Make-Up Is The New Macho

Make-Up Is The New Macho

The topic of self-grooming men is no longer shocking in Korea. While it may raise some eyebrows or arouse disapproving mutters, the majority of Korean youth have embraced the male cosmetic culture. Rather than being labelled ‘male make-up’, in Korea it is considered to be ‘구루밍’/‘grooming’. The difference is this; make-up is to make oneself beautiful, but grooming is the equivalent of ‘preparation’. Korean men use cosmetics, not to look feminine, but to look clean and make a better impression.

korea-male-makeup-men-cosmeticWhile meticulously maintaining and improving looks was once only for the purpose of courting females, now the reasons have grown more complex. One’s appearance is now an extension of one’s power portfolio, as competition exists in the work place too. Use Patrick Bateman from the novel American Psycho as an example. Patrick Bateman is an extremely wired business man, who is a dangerously ambitious perfectionist. He takes great care in the details, so much so that comparing business cards sends him into a psychotic rage. One of Bateman’s qualities is that that his driven attitude in business is also evident in his obsession with his appearance. He uses dozens of products, and is conscious of his clothes, hair and skin, as he uses every part of himself to defeat opponents.

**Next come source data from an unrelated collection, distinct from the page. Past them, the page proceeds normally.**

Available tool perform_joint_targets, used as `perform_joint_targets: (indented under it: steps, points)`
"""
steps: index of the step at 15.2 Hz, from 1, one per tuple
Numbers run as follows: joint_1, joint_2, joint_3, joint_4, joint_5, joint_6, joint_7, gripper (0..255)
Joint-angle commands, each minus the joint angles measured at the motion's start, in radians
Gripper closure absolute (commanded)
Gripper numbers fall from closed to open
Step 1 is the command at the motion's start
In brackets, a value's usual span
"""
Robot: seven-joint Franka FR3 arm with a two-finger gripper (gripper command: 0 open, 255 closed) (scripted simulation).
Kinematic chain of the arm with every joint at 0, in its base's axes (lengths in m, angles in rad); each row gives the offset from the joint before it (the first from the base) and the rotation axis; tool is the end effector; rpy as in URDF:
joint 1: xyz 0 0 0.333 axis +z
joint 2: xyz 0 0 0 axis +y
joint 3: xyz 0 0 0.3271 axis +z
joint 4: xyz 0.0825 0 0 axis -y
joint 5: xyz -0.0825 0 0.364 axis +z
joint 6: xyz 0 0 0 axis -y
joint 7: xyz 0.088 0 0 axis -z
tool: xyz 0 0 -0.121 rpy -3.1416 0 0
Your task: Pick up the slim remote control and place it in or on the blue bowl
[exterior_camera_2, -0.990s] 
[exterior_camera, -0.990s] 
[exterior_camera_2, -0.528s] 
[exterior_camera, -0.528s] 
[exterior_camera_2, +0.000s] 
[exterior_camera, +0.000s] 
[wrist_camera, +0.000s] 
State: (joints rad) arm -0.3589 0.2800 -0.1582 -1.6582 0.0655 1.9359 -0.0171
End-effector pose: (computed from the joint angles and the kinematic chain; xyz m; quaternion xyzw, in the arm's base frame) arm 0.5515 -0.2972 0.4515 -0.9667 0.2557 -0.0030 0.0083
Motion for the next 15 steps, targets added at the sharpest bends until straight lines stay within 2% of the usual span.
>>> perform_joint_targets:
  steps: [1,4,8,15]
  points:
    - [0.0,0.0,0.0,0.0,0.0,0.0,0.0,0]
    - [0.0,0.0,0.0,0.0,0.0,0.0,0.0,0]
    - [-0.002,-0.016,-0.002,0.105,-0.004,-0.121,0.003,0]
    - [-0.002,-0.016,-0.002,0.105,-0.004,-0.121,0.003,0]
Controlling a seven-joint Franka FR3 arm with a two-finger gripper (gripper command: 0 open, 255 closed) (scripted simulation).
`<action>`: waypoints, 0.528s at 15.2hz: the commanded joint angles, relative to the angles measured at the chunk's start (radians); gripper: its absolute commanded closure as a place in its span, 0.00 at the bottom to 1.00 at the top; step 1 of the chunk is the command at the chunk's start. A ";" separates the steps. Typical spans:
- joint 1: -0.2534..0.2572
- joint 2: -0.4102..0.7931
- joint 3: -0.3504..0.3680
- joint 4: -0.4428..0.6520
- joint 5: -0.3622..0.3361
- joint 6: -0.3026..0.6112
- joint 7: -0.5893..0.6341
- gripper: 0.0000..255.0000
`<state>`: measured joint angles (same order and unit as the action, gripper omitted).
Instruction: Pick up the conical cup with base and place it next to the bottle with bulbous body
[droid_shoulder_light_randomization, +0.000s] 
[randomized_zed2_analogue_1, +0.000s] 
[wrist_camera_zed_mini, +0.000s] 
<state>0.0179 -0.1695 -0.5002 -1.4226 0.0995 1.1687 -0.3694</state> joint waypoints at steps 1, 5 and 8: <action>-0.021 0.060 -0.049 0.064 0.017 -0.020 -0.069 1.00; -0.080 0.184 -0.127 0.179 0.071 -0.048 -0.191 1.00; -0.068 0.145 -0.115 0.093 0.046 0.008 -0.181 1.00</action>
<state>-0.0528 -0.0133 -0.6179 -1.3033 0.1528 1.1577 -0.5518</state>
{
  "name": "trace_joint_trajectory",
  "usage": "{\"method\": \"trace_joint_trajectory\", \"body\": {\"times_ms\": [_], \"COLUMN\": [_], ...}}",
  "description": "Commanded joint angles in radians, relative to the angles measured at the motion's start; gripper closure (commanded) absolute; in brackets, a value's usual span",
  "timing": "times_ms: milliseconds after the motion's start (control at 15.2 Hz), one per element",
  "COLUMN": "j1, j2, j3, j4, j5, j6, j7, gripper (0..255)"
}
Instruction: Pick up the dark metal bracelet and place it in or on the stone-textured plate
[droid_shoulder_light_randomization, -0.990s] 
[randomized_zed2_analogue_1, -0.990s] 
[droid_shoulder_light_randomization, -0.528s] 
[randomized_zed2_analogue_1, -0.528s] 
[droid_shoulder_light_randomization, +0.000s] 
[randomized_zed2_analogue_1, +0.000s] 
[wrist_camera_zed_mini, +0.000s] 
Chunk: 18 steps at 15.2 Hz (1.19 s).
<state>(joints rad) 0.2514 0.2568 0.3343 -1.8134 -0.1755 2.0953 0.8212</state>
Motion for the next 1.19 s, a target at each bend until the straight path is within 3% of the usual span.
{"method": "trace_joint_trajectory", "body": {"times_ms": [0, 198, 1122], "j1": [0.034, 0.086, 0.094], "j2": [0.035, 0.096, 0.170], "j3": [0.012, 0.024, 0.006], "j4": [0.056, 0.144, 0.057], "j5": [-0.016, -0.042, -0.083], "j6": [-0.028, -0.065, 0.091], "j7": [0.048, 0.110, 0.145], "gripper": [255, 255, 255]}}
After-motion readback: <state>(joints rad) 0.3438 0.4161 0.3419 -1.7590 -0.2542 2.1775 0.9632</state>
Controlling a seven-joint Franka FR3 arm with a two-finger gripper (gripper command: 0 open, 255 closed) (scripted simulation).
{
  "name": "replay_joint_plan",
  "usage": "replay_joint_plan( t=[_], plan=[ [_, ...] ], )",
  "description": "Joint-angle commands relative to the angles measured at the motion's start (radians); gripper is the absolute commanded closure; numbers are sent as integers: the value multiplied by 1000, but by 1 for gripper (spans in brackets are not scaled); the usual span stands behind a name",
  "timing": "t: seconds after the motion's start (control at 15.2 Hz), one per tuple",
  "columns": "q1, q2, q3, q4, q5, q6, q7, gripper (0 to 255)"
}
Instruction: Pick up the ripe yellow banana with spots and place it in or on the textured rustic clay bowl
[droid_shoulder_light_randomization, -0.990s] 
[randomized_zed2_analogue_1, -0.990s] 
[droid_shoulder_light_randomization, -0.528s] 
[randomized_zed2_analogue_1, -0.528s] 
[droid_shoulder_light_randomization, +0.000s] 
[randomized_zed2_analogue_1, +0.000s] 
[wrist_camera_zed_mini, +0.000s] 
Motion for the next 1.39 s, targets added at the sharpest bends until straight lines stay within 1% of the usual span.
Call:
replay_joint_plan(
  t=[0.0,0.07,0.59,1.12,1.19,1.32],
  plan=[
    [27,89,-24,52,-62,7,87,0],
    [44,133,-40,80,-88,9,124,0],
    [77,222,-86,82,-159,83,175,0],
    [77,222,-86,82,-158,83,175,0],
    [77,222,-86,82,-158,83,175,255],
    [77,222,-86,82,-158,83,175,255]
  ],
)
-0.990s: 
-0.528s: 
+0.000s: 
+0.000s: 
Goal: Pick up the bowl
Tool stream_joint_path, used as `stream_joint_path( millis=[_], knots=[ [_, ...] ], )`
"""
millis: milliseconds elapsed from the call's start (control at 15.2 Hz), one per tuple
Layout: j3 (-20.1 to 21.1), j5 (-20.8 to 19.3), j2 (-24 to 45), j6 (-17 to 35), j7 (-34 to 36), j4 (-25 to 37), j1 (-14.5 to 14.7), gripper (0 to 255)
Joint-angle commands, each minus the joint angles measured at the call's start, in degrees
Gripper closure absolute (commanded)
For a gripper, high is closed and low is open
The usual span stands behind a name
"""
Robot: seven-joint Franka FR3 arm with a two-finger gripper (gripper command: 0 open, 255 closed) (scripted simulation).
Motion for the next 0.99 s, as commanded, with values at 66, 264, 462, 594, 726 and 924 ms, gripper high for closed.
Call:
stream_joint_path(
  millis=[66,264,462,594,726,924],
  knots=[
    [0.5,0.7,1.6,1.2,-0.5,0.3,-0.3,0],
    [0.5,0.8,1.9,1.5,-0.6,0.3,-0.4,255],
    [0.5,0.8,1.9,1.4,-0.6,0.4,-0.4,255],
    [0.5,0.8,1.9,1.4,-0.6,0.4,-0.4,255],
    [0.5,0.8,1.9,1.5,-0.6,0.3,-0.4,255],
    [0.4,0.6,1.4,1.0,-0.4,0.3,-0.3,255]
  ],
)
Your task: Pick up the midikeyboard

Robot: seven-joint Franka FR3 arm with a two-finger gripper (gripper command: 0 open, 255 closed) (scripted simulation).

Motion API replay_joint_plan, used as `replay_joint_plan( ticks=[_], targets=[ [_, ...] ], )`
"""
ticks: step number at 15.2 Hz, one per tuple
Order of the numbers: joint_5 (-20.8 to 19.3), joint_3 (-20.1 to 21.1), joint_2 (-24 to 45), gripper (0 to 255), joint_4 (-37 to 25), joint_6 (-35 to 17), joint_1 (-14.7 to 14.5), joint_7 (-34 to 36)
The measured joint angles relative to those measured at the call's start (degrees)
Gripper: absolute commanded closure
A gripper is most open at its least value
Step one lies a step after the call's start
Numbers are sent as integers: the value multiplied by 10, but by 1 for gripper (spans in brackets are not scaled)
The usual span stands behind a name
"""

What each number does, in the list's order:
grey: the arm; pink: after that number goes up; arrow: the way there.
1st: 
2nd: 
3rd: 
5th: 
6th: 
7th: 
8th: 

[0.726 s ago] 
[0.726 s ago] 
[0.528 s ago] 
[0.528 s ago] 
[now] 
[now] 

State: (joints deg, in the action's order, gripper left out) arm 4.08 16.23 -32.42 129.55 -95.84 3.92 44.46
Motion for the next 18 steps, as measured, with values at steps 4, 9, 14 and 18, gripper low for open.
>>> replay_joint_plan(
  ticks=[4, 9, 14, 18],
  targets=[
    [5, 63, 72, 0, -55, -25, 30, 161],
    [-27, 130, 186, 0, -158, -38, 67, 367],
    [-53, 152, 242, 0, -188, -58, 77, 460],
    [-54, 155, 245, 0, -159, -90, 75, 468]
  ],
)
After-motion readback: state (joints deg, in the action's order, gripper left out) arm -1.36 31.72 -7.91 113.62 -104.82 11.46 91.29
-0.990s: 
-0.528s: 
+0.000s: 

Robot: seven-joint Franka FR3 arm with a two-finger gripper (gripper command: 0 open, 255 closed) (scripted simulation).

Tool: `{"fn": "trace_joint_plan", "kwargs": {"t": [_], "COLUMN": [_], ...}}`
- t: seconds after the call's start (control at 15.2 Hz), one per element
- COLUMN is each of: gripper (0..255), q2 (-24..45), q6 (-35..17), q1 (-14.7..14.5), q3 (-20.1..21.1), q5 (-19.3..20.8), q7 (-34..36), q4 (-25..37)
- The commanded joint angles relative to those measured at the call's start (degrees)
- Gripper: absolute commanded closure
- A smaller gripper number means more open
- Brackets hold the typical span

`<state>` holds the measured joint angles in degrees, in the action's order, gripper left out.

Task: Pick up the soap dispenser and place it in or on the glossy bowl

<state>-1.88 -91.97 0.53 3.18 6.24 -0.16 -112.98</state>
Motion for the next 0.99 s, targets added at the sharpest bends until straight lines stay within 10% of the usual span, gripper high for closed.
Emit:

American Psycho is an extreme example, but it helps break down the psychology of cosmetic consuming men as life in Korea is a fight for survival from day one of adulthood. Youth unemployment is at its highest in Korea, and as more of the population graduates from higher education, so will new methods to finding the cream of the crop, resulting in slashing away eligible workers. If one has a better impression, and looks more professional, they are more likely to get a job over an equally qualified candidate who doesn’t look the part. Finding work is getting more cut-throat. One’s appearance is a weapon of power, which is redefining masculinity in the modern era.

These Korean men, mostly in their 20s and 30s, have opened up a new niche consumer market for South Korea’s already booming cosmetics industry. The male cosmetics industry was worth 6629 Billion Won in 2009, and inflated to a massive 1,792 Billion won in 2014. As of 2015, it is worth nearly 5 Billion dollars globally, with 65% of consumers from Korea, China and Japan.

Number of Products Used Percentage of Men
<2 12.3%
3~5 24.5%
6~9 31.9%
10~14 22.7%
15< 8.6%


What kind of products are Korean men using? Most Korean men use staple products such as moisturizers and BB cream, but there are various other popular products such as toners, essence and lotions. 31.9% of male cosmetics consumers were found to be using 6 to 9 products. Although this may sound a lot in comparison to other countries, the quantity is understandable if one takes into consideration the beauty market and female cosmetics in Korea. Afterall, Korean women use 8~12 products daily. However, one cannot be ignorant of the gray area. While male skin maintenance is embraced, most Korean women draw a line at eye and lip products. Even in Korea, men using lipstick and mascara is disapproved.


Korea’s compulsory 2 year military duty also plays a part. All men will experience this limbo period of their lives, where they grow and prepare for adulthood. Cosmetic companies have released make-up especially for soldiers, so that their skin does not get too damaged during their time of service. Men who have never self-groomed will learn in this time of hardship how to look sharp and professional. Moisturisers and sunscreen to prevent skin damage, as well as 위장크림/ camouflage cream will be more regularly used.

The standard 위장크림/ camouflage cream that is used in the military is oily and can cause skin trouble. Commercial camouflage creams which contain natural and beneficial ingredients are very popular. While many might find an odd juxtaposition between military and make-up, in Korea cosmetic products is merely an extension of personal grooming. The fact that even military men are conscious of their skin shows how far society has come, and the acceptance of using such products shows the development in defining masculinity. Even models for male make-up and skin care are athletes and actors who hold a ‘masculine’ reputation. Changing times have led to changing attitudes; while it is unclear how this milestone in the beauty industry will affect future gender norms, it is for certain that cosmetics is challenging traditional views on masculinity.